BEGIN Data supplied

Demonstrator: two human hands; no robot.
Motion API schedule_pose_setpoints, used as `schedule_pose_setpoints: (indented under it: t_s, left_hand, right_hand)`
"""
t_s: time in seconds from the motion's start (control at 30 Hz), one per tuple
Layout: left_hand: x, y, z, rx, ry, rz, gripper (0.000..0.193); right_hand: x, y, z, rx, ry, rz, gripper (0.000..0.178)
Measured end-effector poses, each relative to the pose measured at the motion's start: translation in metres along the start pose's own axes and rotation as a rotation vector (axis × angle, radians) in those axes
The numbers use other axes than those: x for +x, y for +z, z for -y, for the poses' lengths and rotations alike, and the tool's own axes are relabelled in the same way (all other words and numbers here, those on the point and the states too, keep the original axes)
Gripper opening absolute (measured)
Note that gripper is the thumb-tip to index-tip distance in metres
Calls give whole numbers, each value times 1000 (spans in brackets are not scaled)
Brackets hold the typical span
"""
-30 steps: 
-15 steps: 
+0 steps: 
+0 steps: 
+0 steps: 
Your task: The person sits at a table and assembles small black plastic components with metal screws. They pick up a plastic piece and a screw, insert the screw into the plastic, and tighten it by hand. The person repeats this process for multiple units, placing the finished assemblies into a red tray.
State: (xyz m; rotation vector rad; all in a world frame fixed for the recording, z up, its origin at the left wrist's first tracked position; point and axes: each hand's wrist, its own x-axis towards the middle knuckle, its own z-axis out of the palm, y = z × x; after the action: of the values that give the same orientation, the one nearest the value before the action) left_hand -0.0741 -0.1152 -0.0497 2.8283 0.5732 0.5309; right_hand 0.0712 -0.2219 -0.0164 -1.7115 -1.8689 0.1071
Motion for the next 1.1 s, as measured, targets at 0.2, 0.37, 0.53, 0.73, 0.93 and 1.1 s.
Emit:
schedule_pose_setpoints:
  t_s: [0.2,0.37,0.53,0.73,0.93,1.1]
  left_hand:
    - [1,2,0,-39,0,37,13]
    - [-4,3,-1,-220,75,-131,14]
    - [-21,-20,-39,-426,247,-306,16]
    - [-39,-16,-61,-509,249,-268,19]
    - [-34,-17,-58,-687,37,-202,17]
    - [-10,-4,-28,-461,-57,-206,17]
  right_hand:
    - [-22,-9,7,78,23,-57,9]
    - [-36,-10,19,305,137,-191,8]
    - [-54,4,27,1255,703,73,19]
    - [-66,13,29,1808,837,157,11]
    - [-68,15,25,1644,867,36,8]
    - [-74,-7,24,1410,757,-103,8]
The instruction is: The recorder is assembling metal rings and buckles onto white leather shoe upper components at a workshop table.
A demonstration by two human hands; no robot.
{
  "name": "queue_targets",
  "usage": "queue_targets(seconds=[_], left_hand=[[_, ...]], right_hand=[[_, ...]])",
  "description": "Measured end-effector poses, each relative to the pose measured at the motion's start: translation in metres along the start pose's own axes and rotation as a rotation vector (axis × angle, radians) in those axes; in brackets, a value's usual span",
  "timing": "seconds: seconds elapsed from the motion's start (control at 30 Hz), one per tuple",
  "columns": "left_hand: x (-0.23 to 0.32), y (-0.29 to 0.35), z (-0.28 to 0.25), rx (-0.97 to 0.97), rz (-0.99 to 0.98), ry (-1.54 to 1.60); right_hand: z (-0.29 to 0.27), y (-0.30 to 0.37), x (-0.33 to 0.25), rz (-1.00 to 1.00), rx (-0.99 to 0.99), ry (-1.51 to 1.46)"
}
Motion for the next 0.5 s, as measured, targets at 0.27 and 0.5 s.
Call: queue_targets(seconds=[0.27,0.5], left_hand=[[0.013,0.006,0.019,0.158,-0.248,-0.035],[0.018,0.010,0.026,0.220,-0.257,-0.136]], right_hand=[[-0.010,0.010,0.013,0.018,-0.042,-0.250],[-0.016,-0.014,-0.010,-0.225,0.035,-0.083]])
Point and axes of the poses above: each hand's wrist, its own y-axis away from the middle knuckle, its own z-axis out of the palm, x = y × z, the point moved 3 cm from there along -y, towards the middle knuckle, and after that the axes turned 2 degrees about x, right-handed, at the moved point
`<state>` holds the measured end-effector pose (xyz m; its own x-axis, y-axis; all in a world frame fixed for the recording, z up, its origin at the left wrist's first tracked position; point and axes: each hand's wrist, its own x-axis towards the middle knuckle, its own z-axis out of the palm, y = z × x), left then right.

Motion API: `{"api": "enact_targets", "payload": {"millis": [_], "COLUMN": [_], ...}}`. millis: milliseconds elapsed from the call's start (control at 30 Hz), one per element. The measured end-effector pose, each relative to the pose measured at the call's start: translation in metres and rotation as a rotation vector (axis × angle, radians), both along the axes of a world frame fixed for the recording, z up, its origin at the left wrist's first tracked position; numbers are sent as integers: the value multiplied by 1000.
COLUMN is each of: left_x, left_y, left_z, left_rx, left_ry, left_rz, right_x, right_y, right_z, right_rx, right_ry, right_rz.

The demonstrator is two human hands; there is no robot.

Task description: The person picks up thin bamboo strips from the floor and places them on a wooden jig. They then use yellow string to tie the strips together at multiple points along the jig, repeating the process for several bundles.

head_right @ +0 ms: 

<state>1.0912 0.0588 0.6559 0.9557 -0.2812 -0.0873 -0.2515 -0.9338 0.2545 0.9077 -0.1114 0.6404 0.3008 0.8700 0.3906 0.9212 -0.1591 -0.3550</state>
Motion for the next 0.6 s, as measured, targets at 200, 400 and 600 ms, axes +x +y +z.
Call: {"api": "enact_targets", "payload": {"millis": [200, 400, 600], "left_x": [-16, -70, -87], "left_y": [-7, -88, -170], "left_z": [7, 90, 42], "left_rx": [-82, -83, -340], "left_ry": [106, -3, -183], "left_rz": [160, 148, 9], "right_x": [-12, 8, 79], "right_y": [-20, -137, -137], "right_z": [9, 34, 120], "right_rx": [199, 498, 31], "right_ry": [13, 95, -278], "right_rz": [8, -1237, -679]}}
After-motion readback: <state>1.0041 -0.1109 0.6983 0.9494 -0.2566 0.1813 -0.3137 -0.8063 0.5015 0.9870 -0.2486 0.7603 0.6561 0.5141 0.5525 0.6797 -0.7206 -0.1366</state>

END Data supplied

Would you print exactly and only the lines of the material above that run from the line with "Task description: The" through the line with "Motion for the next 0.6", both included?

* _Response area_:
Task description: The person picks up thin bamboo strips from the floor and places them on a wooden jig. They then use yellow string to tie the strips together at multiple points along the jig, repeating the process for several bundles.

head_right @ +0 ms: 

<state>1.0912 0.0588 0.6559 0.9557 -0.2812 -0.0873 -0.2515 -0.9338 0.2545 0.9077 -0.1114 0.6404 0.3008 0.8700 0.3906 0.9212 -0.1591 -0.3550</state>
Motion for the next 0.6 s, as measured, targets at 200, 400 and 600 ms, axes +x +y +z.

Nothing remains to be done for this exercise.